You can deploy Kubeflow Pipelines included in the cloud-native AI suite and then use Kubeflow Pipelines to build and deploy portable and scalable machine learning workflows based on containers. This topic describes how to use Kubeflow Pipelines to create workflows and view workflows.
Prerequisites
A Container Service for Kubernetes (ACK) cluster is created. In this example, an ACK cluster that contains GPU-accelerated nodes is created. For more information, see Use the default GPU scheduling mode.
Nodes in the cluster can access the Internet. For more information, see Enable an existing ACK cluster to access the Internet.
A persistent volume (PV) and a persistent volume claim (PVC) are created. For more information, see Configure a shared NAS volume or Mount a statically provisioned OSS volume.
A Jupyter notebook is created. For more information, see Create and use notebooks.
Background information
Kubeflow Pipelines is a platform for building end-to-end machine learning workflows. Kubeflow Pipelines consists of the following components:
Kubeflow Pipelines UI: allows you to create and view experiments, pipelines, and runs.
Kubeflow Pipelines SDK: allows you to define and build components and pipelines.
Workflow Engine: executes workflows.
Kubeflow Pipelines provides the following features:
You can use the Workflow feature of Kubeflow Pipelines to build CI/CD pipelines for your machine learning projects
You can use the Experiment feature of Kubeflow Pipelines to compare and analyze how a pipeline runs with different parameters or data.
You can use the Tracking feature of Kubeflow Pipelines to record the data, code, configuration, and inputs and outputs of each release of a model.
For more information about Kubeflow Pipelines, see Kubeflow Pipelines.
Procedure
In this example, the KFP SDK and KFP Arena SDK are used to build a machine learning workflow. The Jupyter notebook is used to install the SDKs for Python, orchestrate a workflow, and submit the workflow. For more information about the KFP SDK, see Introduction to the Pipelines SDK.

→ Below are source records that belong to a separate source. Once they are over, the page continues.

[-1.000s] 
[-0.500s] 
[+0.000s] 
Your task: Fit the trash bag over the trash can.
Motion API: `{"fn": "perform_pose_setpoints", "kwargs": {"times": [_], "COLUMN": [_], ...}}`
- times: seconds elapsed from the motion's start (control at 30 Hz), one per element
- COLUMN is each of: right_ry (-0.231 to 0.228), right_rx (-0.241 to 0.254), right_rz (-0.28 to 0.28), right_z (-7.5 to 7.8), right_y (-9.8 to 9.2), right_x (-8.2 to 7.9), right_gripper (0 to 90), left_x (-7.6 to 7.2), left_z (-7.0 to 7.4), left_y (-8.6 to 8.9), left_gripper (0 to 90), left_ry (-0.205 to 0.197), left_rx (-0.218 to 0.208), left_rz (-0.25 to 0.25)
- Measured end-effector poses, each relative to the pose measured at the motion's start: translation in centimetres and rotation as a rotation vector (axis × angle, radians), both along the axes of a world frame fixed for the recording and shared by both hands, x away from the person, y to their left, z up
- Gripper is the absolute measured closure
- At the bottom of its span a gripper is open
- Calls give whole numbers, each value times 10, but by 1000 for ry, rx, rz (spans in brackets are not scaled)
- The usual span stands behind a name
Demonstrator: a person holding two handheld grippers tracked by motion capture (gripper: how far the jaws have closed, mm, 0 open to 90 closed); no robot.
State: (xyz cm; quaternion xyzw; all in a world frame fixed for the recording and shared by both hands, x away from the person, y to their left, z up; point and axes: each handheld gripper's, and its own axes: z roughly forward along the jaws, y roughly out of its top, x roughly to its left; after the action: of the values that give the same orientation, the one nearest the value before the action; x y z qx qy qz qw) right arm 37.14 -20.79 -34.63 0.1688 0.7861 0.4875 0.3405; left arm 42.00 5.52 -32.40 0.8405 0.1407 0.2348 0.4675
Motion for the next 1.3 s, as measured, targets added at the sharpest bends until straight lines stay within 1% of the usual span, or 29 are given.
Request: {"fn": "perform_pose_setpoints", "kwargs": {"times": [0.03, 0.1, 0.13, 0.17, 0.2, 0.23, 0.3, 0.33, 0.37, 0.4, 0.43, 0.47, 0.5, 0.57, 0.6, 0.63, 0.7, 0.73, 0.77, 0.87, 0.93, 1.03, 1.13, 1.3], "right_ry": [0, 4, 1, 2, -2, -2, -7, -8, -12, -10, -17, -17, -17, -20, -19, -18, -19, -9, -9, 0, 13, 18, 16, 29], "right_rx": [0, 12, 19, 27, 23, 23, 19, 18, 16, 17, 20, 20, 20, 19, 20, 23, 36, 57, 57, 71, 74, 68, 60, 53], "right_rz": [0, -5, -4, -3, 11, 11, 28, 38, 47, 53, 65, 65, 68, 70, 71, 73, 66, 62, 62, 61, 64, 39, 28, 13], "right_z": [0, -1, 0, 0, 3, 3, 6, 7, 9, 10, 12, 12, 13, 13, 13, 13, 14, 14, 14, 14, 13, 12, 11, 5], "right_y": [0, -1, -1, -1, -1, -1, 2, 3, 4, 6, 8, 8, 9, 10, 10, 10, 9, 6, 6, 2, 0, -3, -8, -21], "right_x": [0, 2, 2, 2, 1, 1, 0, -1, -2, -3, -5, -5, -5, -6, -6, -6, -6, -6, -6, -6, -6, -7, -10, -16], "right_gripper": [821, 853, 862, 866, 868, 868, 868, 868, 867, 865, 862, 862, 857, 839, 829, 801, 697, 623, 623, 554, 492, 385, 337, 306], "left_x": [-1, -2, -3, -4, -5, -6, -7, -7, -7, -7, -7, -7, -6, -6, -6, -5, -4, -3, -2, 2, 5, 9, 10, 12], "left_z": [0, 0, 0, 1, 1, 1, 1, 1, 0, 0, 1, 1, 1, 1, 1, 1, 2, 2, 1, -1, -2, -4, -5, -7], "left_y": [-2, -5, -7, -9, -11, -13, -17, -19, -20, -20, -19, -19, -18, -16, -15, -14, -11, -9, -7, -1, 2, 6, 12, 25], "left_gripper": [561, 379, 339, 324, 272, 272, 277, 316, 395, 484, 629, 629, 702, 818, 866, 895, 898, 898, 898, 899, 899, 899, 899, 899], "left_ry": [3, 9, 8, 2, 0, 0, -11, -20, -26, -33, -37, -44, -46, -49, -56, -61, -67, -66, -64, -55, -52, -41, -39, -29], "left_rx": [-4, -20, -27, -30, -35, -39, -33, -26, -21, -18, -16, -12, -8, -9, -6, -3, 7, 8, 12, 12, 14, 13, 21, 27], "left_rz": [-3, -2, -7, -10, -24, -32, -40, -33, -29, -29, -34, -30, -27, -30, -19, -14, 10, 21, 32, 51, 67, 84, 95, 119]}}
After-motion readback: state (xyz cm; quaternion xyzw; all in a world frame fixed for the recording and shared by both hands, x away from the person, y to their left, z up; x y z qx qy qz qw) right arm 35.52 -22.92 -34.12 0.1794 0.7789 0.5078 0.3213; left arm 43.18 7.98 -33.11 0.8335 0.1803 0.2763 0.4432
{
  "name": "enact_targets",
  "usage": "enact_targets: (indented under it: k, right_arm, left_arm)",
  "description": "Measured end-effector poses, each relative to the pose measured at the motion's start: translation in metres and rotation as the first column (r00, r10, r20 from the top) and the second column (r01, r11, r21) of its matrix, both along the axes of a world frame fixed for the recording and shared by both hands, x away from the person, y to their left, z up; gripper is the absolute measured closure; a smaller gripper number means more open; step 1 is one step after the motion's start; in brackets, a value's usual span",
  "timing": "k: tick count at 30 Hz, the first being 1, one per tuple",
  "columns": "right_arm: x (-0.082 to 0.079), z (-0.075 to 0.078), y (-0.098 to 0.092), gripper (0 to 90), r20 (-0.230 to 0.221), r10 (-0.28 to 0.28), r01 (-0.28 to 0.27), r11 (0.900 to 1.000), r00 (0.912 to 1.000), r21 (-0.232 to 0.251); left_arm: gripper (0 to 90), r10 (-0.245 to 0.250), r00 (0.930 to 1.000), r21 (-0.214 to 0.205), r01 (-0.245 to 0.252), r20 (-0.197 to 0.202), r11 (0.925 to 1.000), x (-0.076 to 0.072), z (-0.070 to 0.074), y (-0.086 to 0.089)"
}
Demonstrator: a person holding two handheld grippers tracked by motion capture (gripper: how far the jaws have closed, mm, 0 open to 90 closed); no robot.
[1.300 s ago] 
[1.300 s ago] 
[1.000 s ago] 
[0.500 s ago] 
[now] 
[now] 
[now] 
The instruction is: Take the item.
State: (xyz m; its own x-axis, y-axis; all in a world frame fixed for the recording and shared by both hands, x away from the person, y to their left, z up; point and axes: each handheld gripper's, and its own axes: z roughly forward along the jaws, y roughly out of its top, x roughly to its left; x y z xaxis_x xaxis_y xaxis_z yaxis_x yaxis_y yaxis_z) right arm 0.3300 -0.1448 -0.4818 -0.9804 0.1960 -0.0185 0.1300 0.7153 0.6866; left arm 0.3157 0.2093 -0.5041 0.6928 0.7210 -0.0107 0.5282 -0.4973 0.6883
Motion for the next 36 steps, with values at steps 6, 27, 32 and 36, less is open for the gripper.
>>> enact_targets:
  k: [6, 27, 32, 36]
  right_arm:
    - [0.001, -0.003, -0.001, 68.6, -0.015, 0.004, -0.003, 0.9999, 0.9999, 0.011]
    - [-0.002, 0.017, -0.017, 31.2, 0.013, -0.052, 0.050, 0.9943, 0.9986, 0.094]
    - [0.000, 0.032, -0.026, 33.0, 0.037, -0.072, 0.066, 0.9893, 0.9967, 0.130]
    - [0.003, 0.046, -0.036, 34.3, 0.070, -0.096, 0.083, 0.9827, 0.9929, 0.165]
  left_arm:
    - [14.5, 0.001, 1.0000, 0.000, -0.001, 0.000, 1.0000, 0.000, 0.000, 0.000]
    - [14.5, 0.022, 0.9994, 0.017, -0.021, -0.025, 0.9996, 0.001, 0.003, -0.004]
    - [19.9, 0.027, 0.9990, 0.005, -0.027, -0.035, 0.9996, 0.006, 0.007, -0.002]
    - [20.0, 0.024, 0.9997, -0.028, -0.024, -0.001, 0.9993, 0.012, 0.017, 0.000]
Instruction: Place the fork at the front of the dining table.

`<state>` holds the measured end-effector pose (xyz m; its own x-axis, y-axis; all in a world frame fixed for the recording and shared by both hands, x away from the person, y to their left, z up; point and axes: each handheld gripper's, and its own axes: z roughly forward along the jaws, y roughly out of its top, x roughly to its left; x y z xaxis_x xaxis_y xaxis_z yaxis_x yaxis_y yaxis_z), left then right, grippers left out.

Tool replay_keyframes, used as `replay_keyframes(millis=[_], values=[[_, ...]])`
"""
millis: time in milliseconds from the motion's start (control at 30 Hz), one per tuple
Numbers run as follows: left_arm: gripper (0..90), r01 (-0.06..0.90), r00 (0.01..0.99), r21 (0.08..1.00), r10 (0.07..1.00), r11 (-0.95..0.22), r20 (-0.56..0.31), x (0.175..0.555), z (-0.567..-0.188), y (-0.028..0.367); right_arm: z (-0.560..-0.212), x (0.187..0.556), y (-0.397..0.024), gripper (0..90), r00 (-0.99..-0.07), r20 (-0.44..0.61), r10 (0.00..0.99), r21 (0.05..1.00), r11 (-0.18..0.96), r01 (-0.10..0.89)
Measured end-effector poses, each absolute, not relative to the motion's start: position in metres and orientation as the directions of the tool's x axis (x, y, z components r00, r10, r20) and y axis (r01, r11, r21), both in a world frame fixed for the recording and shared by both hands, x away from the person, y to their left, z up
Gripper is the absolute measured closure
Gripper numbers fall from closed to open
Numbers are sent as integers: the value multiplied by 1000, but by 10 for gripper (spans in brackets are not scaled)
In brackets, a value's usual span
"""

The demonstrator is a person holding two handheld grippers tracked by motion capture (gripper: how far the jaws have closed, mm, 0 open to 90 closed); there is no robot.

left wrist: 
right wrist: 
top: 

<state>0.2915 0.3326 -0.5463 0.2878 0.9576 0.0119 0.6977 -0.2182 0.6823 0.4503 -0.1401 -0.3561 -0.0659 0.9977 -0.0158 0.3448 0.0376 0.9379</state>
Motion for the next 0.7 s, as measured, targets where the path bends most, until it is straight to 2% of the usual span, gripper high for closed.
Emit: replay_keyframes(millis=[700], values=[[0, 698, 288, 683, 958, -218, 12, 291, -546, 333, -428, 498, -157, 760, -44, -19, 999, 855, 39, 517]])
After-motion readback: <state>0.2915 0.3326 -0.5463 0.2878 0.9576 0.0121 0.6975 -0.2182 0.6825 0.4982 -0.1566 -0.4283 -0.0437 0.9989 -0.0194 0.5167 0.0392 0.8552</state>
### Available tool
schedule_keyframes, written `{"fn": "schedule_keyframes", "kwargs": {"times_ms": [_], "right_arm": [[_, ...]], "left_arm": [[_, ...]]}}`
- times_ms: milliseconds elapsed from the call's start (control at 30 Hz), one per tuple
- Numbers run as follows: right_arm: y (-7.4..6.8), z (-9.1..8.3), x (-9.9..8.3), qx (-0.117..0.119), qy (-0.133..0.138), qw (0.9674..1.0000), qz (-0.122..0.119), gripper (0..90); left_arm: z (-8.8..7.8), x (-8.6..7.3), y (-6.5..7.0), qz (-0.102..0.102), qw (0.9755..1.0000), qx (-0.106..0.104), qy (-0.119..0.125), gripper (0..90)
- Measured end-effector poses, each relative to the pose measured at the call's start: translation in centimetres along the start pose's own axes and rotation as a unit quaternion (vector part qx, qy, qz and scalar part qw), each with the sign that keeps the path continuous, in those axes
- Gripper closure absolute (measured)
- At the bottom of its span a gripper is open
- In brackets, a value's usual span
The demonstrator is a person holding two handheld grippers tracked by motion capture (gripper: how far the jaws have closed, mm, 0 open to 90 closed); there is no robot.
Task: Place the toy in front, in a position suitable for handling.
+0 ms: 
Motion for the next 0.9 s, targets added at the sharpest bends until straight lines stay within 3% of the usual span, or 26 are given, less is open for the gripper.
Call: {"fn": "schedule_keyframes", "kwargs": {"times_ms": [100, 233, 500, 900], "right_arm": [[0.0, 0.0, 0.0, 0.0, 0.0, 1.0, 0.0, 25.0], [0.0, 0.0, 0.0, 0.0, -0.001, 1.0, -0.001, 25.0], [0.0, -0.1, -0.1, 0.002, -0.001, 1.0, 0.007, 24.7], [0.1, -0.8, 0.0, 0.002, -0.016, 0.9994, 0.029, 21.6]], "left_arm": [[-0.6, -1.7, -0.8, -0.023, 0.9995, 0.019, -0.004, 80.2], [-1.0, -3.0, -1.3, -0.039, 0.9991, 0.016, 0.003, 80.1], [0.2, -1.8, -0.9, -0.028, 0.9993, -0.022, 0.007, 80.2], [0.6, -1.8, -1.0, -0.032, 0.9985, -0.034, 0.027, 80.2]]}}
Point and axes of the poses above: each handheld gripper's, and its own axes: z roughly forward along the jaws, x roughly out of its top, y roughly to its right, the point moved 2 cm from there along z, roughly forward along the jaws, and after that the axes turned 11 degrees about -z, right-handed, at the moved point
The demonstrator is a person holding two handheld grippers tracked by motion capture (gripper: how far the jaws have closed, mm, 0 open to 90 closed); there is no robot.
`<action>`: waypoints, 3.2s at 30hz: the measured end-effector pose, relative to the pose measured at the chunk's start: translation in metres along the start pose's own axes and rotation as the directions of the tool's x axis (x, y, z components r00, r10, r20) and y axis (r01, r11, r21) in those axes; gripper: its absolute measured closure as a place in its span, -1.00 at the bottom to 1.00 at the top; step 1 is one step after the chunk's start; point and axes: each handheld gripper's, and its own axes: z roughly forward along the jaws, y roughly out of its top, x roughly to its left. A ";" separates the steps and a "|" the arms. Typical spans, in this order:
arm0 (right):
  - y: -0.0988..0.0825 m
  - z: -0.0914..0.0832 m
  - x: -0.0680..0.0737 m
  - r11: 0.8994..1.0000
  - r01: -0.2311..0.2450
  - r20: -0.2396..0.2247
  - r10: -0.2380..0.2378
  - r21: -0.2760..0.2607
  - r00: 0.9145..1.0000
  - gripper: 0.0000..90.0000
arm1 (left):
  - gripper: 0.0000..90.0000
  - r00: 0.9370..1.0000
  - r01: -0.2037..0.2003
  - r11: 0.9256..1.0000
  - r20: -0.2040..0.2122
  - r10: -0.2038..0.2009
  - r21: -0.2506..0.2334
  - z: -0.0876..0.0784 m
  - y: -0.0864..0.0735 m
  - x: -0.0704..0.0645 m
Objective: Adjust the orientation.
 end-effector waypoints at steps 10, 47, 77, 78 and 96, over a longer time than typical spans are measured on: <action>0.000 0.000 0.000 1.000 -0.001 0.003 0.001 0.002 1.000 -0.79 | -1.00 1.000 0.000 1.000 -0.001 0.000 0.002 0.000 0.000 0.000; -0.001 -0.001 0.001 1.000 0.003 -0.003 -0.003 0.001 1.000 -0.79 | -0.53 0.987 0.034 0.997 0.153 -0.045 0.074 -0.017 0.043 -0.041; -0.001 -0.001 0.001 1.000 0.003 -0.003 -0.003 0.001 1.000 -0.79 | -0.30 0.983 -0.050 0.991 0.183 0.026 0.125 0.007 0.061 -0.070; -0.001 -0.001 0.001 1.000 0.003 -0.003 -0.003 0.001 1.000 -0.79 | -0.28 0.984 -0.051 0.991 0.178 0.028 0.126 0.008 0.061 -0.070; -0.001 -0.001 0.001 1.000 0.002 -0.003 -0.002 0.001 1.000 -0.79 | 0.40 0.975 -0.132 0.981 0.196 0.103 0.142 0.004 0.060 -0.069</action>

Install Kubeflow Pipelines.
If the cloud-native AI suite is not installed, you must first install the cloud-native AI suite and select Kubeflow Pipelines in the Workflow section. For more information, see Deploy the cloud-native AI suite.
If the cloud-native AI suite is installed, perform the following operations:
Log on to the ACK console. In the left-side navigation pane, click Clusters.
On the Clusters page, find the cluster that you want to manage and click its name. In the left-side pane, choose
.In the Components section, find ack-ai-dashboard and ack-ai-dev-console and click Upgrade in the Actions column. Then, find ack-ai-pipeline and click Deploy in the Actions column.
Component
Description
ack-ai-dashboard
You must update the component to 1.0.7 or later.
ack-ai-dev-console
You must update the component to 1.013 or later.
ack-ai-pipeline
When you deploy ack-ai-pipeline, the system checks whether a Secret named kubeai-oss exists. If the kubeai-oss Secret exists, Object Storage Service (OSS) is used to store artifacts. If the kubeai-oss Secret does not exist, the pre-installed MinIO is used to store artifacts.
Run the following command to install KFP SDK for Python and KFP Arena SDK for Python.
You can use the KFP SDK to orchestrate and submit pipelines.
The KFP Arena SDK provides components that can be used out-of-the-box.
Use the following Python file to orchestrate and submit a workflow.
The workflow defines the following operations: download datasets and train a model based on the downloaded datasets.
import kfp from kfp import compiler from arena import standalone_job_op, pytorch_job_op def mnist_train_pipeline(): #The operation to download datasets to a PVC. download_op = standalone_job_op(namespace="default-group", name="download-mnist-dataset", image="kube-ai-registry.cn-shanghai.cr.aliyuncs.com/kube-ai/download-mnist-dataset:demo", working_dir="/root", data=["training-data:/mnt"], command="/root/code/mnist-pytorch/download_mnist_dataset.sh /mnt/pytorch_data") #The operation to train a model based on the datasets in the PVC and save the model data to the PVC after the training is complete. The datasets are downloaded by the download_op operation. train_op = pytorch_job_op(namespace="default-group", annotation="kubai.pipeline:test", name="pytorch-dist-step", gpus=1, workers=3, working_dir="/root", image="registry.cn-beijing.aliyuncs.com/ai-samples/pytorch-with-tensorboard:1.5.1-cuda10.1-cudnn7-runtime", sync_mode="git", sync_source='https://code.aliyun.com/370272561/mnist-pytorch.git', data=["training-data:/mnt"], logdir="/mnt/pytorch_data/logs", command="python /root/code/mnist-pytorch/mnist.py --epochs 10 --backend nccl --dir /mnt/pytorch_data/logs --data /mnt/pytorch_data/") train_op.after(download_op) #Create a client and submit data. client = kfp.Client() client.create_run_from_pipeline_func(mnist_train_pipeline, namespace="default-group", arguments={})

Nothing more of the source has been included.